Stream event sources: The Lambda is invoked with micro-batches of data. In terms of concurrency, there is one Lambda invoked in parallel per shard for Kinesis Streams or one Lambda per partition for DynamoDB Stream. Within the lambda, you just need to iterate over the Kinesis Streams, DynamoDB, or SQS data passed in as JSON records. In addition, you benefit from the AWS built-in streams integration where the Lambda will poll the stream and retrieve the data in order, and will retry upon failure until the data expires, which can be up to seven days for Kinesis Streams. It's also great to have that retry logic built in without having to write a line of code. It is much more effort if you had to build it as a fleet of EC2 or containers using the AWS Consumer or Kinesis SDK yourself:

In essence, AWS is responsible for the invocation and passing in the event data to the Lambda, you are responsible for the processing and the response of the Lambda.

Serverless computing to implement microservice patterns

Here is an overview diagram of some of the serverless and managed services available on AWS:

Leveraging AWS-managed services does mean additional vendor lock-in but helps you reduce non business differentiating support and maintenance costs. But also to deploy your applications faster as the infrastructure can be provisioned or destroyed in minutes.

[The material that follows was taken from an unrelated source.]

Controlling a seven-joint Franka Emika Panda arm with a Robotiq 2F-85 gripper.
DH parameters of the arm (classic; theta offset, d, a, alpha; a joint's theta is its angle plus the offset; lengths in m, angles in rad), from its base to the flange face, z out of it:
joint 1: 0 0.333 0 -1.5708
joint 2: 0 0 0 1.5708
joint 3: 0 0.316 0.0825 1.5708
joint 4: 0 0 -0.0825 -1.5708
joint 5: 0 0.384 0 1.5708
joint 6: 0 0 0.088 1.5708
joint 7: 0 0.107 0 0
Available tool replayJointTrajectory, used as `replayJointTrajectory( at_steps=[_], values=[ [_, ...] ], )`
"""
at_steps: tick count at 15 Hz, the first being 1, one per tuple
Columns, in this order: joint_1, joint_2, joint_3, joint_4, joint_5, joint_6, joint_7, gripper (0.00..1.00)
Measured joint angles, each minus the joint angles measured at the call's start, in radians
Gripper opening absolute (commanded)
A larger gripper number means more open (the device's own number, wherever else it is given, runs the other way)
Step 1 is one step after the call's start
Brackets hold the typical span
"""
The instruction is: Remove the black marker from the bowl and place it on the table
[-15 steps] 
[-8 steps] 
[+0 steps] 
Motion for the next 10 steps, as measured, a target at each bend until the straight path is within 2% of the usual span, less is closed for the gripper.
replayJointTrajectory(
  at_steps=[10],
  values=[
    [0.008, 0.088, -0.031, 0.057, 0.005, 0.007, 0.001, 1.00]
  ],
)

In some cases, when using AWS-managed services to implement microservices patterns, there is no need for much code, only configuration.

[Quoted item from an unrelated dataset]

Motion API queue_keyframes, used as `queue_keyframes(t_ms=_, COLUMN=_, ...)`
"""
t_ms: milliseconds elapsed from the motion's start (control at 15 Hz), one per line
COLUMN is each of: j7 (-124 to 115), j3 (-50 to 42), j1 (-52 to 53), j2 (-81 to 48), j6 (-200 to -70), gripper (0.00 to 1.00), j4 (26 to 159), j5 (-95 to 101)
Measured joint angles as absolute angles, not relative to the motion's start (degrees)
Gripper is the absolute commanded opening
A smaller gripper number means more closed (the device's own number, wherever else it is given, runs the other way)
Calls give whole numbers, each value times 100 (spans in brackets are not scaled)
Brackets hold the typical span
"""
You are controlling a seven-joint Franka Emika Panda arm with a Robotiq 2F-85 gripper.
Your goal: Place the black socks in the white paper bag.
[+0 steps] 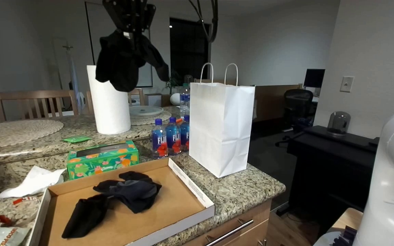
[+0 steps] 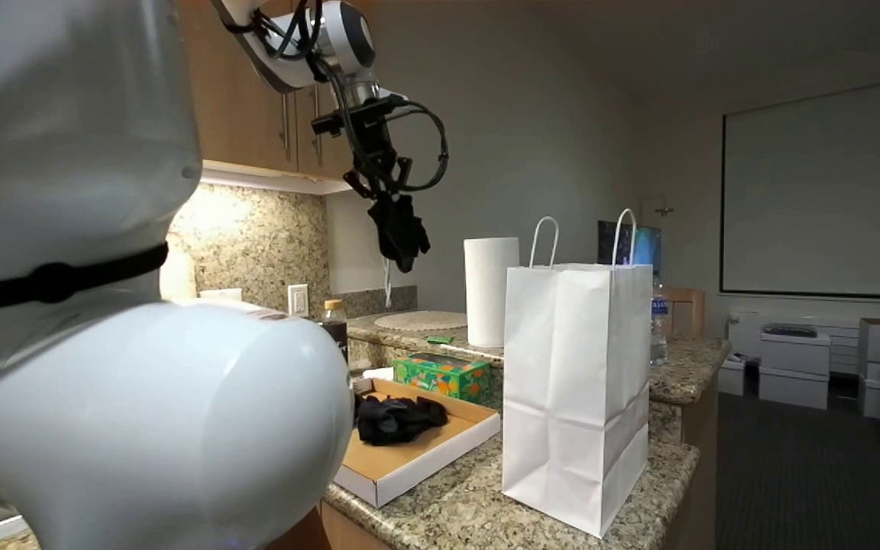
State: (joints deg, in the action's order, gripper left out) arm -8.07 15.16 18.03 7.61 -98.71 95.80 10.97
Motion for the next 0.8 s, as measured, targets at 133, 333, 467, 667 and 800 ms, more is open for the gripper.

We have services for the following:

Events, messaging, and notifications: For async publish/subscribe and coordinating components
API and web: To create APIs for your serverless microservices and expose it to the web
Data and analytics: To store, share, and analyze your data
Monitoring: Making sure your microservices and stack are operating correctly
Authorization and security: To ensure that your services and data is secure, and only accessed by those authorized

At the center is AWS Lambda, the glue for connecting services, but also one of the key places for you to deploy your business logic source code.

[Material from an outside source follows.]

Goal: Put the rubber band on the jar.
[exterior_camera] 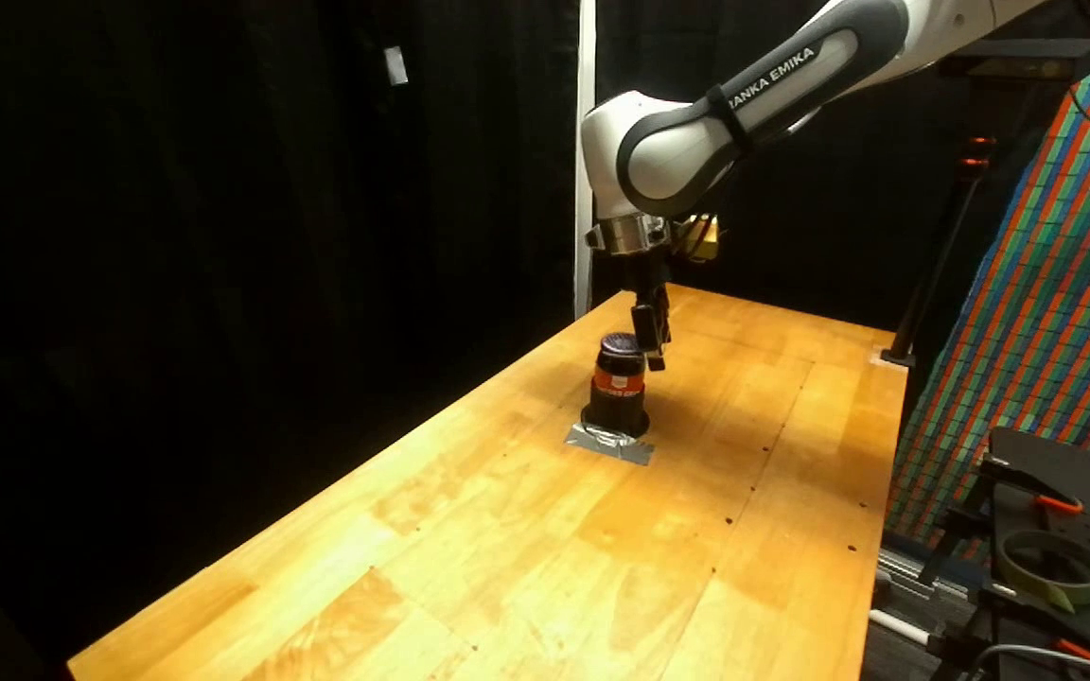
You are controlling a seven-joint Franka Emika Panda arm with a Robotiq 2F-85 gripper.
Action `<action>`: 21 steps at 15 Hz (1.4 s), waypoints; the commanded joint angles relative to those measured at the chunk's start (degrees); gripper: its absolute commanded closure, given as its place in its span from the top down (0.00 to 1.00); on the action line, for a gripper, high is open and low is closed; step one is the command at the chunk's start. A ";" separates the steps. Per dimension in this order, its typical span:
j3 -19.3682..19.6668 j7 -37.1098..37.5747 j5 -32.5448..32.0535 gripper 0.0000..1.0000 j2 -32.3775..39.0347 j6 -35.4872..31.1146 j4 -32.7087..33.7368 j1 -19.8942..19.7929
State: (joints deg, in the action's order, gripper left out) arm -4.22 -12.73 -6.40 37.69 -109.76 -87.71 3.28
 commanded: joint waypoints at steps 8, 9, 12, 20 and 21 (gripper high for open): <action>-2.63 -9.70 7.69 0.27 -15.78 -24.80 -27.60 -5.43; -2.87 -10.50 8.32 0.19 -16.69 -26.74 -29.36 -5.73; -3.55 -12.56 10.23 0.10 -18.99 -31.87 -33.98 -6.44; -10.56 -19.27 21.69 0.15 -21.67 -59.37 -47.48 -11.09; -12.34 -20.00 22.38 0.15 -21.45 -62.90 -48.80 -12.30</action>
State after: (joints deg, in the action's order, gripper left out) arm -12.20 -29.73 12.74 18.54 -164.00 -130.54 -5.70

Example use case – serverless file transformer

Here is an example use case, to give you an idea of how different managed AWS systems can fit together as a solution. The requirements are that a third-party vendor is sending us a small 10 MB file daily at random times, and we need to transform the data and write it to a NoSQL database so it can be queried in real time. If there are any issues with the third-party data, we want to send an alert within a few minutes. Your boss tells you that you they don't want to have an always-on machine just for this task, the third party has no API development experience, and there is a limited budget. The head of security also finds out about this project and adds another constraint. They don't want to give third-party access to your AWS account beyond one locked-down S3 bucket:

This can be implemented as an event-driven serverless stack. On the left, we have an S3 bucket where the third party has access to drop their file. When a new object is created, that triggers a Lambda invocation via the built-in event source mapping. The Lambda executes code to transform the data, for example, extracts key records such as user_id, date, and event type from the object, and writes them to a DynamoDB table. The Lambda sends summary custom metrics of the transformation, such as number of records transformed and written to CloudWatch metrics. In addition, if there are transformation errors, the Lambda sends an SNS notification with a summary of the transformation issues, which could generate an email to the administrator and third-party provider for them to investigate the issue.